EXERCISE DESCRIPTION:
Reproduce the section of the listing that begins at the line containing "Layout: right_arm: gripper" and finishes at the line containing "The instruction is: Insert". Include both end lines and nothing beyond them.

SOURCE MATERIAL:
#####
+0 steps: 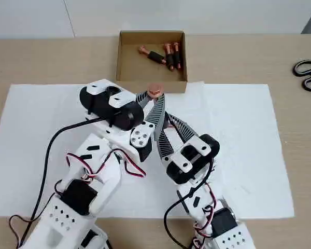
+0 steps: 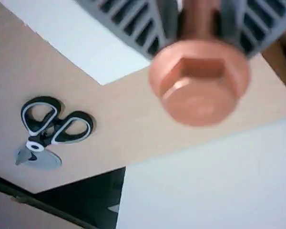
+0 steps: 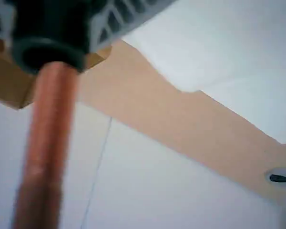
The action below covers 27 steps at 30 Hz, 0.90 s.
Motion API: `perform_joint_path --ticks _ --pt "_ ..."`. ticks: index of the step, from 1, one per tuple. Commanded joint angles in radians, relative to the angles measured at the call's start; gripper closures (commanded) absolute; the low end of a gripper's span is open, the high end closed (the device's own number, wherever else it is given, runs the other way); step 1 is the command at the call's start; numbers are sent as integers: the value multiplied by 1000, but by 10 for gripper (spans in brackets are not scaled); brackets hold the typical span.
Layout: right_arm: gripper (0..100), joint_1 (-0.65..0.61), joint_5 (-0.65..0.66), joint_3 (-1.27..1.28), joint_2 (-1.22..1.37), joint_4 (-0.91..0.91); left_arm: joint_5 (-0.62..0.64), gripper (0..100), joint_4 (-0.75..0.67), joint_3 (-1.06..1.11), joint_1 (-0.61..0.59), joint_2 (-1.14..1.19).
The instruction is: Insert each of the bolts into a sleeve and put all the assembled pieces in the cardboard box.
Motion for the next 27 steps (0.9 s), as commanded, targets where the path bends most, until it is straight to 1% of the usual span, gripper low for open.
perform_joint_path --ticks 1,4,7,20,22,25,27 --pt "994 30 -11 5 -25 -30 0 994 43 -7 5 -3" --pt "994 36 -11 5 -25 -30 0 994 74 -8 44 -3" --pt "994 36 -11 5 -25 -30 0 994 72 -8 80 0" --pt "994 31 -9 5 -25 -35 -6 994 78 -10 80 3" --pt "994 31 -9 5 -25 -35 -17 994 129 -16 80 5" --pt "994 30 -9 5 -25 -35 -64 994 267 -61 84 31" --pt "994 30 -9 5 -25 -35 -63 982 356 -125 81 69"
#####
ANSWER FOR THE TASK:
Layout: right_arm: gripper (0..100), joint_1 (-0.65..0.61), joint_5 (-0.65..0.66), joint_3 (-1.27..1.28), joint_2 (-1.22..1.37), joint_4 (-0.91..0.91); left_arm: joint_5 (-0.62..0.64), gripper (0..100), joint_4 (-0.75..0.67), joint_3 (-1.06..1.11), joint_1 (-0.61..0.59), joint_2 (-1.14..1.19).
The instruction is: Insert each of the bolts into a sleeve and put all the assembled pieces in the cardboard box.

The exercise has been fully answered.